■ **Assignment**:
Transcribe the entries below exactly from their first line through the line containing "Prove the black helmet", and let no picture into the copy.

(Excerpts from a dataset)
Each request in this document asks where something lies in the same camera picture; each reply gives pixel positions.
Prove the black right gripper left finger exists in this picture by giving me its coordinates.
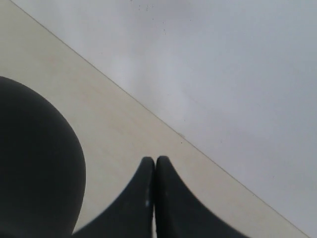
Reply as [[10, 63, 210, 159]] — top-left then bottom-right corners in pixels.
[[72, 157, 155, 238]]

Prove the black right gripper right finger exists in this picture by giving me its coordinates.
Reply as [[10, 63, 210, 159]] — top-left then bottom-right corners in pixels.
[[155, 156, 246, 238]]

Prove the black helmet with tinted visor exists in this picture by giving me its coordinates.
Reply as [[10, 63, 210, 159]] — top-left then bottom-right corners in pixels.
[[0, 77, 86, 238]]

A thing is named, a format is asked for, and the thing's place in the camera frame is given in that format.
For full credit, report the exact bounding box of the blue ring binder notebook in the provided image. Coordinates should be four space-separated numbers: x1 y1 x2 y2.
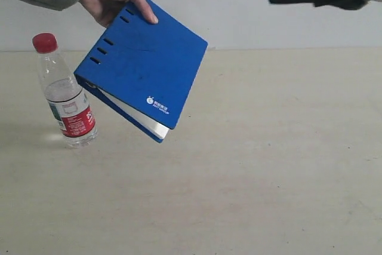
74 3 208 142

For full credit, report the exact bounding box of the clear water bottle red label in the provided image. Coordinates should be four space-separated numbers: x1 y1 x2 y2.
32 32 98 148

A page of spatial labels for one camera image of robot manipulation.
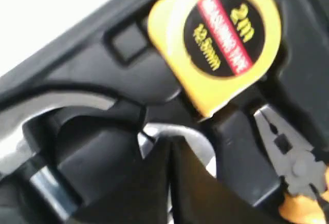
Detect adjustable wrench black handle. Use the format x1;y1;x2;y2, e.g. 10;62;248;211
137;122;217;178

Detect orange handled pliers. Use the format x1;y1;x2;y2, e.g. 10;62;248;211
253;104;328;223

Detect yellow tape measure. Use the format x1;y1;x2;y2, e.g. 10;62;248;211
148;0;281;119

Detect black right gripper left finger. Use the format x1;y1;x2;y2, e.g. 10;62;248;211
66;139;171;223

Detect black plastic tool case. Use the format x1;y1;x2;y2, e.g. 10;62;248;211
1;0;328;223

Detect claw hammer black grip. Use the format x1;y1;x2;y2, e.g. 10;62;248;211
0;90;119;189

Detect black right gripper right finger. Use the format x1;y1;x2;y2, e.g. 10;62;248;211
170;138;282;223

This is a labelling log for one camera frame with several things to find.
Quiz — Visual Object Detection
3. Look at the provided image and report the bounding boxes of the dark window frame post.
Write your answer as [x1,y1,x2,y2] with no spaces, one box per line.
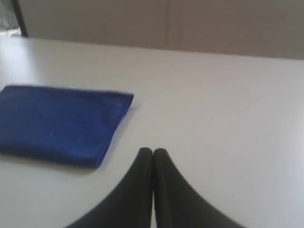
[11,0,29,38]

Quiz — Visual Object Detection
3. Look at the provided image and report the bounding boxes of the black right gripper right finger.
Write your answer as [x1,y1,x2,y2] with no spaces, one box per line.
[153,149,242,228]

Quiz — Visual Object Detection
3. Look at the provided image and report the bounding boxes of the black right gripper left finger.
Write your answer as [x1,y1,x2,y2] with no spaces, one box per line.
[68,148,153,228]

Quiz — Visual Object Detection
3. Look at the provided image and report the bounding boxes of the blue microfiber towel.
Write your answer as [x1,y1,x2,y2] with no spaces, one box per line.
[0,85,134,168]

■ **Response below**:
Each request in this document asks where something lies in the same camera picture; each reply gives pixel positions.
Prove the black right gripper left finger exists in this picture by giving me its coordinates.
Reply as [[10, 63, 210, 159]] — top-left then bottom-right corners in pixels.
[[72, 157, 155, 238]]

Prove the black right gripper right finger exists in this picture by giving me its coordinates.
Reply as [[10, 63, 210, 159]] — top-left then bottom-right corners in pixels.
[[155, 156, 246, 238]]

Prove the black helmet with tinted visor exists in this picture by giving me its coordinates.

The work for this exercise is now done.